• _TASK INSTRUCTIONS_
Within the records below, how many lines contain "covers"? The answer is that number alone.

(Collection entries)
══════════
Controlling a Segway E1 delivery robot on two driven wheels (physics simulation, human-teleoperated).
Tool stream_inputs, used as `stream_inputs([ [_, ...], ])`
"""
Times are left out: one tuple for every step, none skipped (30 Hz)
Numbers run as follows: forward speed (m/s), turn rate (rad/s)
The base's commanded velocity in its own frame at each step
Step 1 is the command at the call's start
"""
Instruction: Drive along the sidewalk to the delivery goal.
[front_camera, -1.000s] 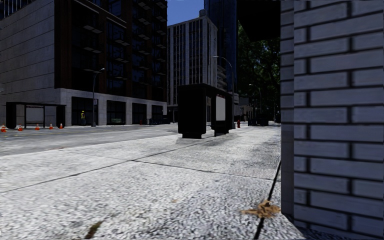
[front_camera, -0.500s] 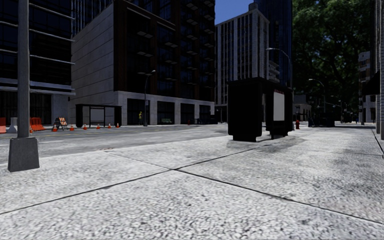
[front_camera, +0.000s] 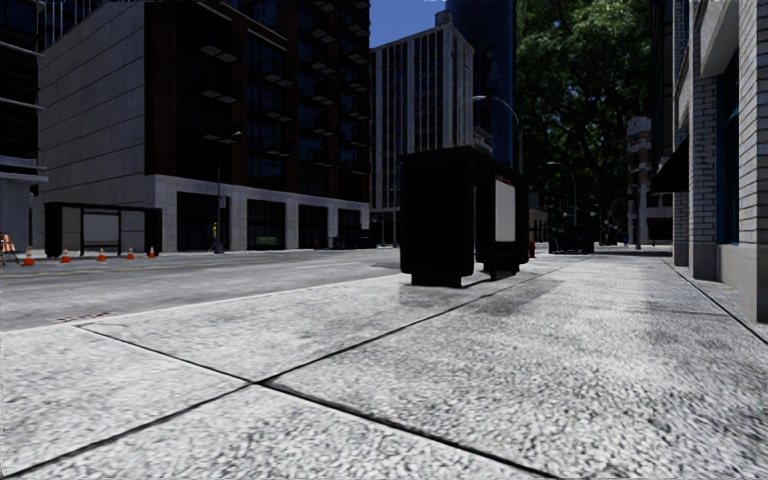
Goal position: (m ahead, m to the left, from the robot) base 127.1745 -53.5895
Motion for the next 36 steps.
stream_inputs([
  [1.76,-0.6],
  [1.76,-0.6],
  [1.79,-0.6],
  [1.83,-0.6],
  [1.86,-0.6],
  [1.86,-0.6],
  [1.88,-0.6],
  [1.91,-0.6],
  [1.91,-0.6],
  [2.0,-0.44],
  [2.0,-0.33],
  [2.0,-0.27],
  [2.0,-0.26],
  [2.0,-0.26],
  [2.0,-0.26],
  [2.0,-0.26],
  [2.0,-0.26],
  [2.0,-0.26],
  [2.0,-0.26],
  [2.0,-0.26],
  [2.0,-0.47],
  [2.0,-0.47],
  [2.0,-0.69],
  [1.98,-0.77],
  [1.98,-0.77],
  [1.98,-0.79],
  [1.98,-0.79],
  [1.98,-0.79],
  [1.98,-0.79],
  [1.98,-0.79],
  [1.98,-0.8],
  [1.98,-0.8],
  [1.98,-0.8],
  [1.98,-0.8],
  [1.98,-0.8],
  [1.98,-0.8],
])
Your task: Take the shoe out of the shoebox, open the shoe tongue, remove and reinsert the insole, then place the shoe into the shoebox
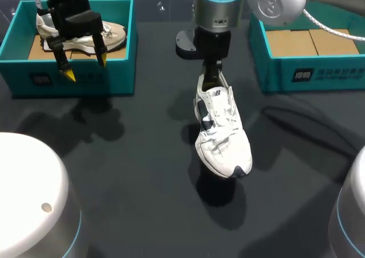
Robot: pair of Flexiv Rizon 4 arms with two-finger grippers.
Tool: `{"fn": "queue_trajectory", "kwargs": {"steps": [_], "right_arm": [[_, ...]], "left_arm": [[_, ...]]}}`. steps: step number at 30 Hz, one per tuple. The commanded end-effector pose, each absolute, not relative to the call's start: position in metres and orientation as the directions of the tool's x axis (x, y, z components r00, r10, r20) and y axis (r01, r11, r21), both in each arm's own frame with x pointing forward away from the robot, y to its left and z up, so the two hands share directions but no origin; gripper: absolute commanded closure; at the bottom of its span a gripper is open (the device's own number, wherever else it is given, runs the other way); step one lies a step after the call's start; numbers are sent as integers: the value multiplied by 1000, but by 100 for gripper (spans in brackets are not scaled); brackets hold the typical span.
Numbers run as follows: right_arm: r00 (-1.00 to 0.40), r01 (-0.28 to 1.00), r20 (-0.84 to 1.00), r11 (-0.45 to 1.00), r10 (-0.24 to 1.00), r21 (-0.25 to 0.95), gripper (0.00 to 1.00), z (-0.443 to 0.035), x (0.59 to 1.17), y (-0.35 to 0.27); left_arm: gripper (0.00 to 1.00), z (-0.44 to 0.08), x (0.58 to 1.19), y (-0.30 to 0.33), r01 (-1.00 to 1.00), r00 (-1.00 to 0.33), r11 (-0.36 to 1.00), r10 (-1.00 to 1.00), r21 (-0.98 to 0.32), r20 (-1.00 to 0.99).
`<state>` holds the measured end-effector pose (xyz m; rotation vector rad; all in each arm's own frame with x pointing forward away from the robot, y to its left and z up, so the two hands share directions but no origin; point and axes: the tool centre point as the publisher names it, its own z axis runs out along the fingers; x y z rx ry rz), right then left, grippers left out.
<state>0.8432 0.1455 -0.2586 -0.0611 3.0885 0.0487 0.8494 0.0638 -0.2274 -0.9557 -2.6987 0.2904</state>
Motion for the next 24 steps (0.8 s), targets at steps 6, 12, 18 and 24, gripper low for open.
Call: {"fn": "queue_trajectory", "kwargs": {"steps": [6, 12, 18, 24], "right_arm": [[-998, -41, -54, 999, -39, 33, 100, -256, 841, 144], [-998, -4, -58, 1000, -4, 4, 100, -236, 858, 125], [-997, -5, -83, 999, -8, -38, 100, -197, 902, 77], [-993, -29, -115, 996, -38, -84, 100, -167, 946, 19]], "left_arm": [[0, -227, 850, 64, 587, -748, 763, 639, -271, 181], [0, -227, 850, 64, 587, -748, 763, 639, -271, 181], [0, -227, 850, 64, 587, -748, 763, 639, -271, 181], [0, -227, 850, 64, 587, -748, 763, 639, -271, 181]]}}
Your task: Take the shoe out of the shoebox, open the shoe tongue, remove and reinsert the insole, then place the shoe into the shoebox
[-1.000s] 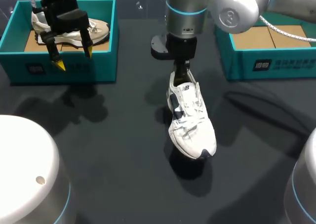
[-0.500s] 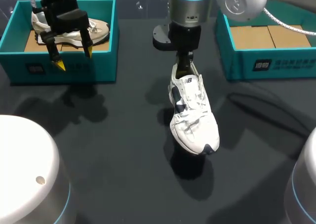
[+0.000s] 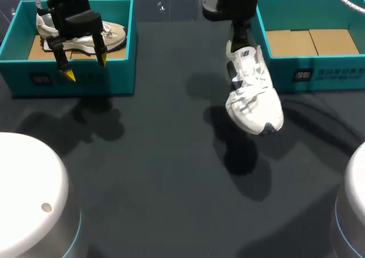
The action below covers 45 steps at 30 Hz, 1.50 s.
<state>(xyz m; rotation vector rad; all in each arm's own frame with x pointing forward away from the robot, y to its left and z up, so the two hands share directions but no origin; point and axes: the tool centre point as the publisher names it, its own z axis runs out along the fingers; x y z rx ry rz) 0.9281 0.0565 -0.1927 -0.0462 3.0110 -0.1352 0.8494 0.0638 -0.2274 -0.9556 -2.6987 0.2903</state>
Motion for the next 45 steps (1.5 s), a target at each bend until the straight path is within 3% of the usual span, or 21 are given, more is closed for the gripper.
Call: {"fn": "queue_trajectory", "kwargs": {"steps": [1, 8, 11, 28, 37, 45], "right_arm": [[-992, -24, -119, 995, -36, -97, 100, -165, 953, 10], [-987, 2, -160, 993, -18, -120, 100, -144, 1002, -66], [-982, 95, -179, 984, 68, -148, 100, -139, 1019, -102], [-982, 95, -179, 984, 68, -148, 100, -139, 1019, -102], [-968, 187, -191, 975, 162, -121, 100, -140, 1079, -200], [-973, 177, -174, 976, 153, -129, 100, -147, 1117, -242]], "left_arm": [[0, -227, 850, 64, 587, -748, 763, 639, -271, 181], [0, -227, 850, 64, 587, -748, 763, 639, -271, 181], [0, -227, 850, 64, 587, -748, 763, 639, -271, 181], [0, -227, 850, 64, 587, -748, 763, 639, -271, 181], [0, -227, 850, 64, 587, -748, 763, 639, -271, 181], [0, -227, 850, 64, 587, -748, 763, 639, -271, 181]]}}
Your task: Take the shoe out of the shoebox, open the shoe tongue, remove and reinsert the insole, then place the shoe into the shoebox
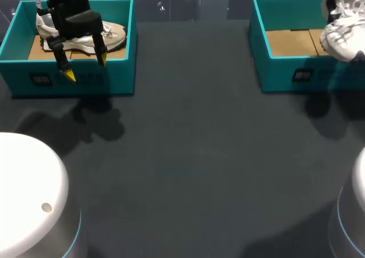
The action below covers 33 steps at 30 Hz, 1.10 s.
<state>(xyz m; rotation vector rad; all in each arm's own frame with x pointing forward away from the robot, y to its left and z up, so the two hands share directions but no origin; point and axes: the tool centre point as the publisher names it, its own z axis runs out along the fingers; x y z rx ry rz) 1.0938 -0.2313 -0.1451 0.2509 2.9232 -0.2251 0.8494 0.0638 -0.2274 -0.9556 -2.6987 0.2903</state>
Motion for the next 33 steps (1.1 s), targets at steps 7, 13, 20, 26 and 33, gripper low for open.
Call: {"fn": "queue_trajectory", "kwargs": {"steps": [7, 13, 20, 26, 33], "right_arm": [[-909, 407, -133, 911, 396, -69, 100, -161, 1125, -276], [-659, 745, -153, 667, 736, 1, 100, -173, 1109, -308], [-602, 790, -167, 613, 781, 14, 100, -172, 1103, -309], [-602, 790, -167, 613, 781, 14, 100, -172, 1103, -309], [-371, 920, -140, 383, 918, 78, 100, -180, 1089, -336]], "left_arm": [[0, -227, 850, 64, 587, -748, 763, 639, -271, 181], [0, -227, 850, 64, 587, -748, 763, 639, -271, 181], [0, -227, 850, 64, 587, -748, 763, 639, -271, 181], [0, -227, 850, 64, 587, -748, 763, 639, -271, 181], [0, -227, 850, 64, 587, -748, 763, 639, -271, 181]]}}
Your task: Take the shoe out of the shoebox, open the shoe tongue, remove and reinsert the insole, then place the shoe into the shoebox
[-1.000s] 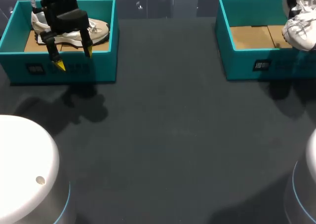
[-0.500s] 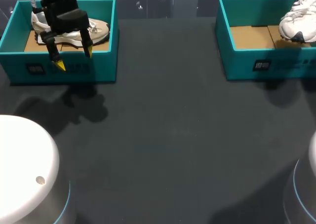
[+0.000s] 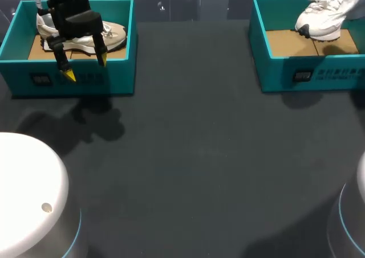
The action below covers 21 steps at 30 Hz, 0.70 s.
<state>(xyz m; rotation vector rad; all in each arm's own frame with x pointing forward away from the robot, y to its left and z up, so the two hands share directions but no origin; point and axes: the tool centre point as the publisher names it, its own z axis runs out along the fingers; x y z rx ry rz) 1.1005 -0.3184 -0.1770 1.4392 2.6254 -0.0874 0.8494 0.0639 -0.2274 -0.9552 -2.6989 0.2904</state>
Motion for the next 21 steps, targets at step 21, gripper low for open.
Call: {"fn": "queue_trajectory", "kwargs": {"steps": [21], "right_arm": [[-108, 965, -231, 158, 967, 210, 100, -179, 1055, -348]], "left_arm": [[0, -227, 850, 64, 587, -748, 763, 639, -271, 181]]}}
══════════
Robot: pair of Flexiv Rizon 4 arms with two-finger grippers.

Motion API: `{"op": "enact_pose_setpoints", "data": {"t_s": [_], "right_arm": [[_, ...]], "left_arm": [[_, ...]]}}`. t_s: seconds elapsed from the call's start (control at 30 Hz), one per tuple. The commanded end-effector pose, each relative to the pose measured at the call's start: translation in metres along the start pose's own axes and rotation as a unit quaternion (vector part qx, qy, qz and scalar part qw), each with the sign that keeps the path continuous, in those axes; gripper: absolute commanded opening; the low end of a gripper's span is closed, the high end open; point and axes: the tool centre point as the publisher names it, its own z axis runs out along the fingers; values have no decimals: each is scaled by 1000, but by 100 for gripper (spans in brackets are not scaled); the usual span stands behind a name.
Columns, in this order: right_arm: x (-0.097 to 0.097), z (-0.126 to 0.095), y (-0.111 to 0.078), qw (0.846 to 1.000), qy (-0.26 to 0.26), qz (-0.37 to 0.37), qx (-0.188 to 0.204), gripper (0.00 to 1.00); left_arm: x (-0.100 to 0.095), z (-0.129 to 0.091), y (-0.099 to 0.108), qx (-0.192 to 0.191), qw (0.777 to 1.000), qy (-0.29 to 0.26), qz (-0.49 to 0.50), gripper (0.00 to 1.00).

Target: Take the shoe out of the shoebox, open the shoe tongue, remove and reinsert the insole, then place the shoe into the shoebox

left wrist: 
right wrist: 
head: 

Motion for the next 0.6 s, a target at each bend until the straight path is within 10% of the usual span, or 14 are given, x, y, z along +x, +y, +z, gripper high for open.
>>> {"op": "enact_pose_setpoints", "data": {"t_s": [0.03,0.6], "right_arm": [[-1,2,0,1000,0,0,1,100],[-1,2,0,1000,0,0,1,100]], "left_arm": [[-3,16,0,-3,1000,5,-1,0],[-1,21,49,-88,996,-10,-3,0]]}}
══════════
• _COMPLETED EXERCISE_
3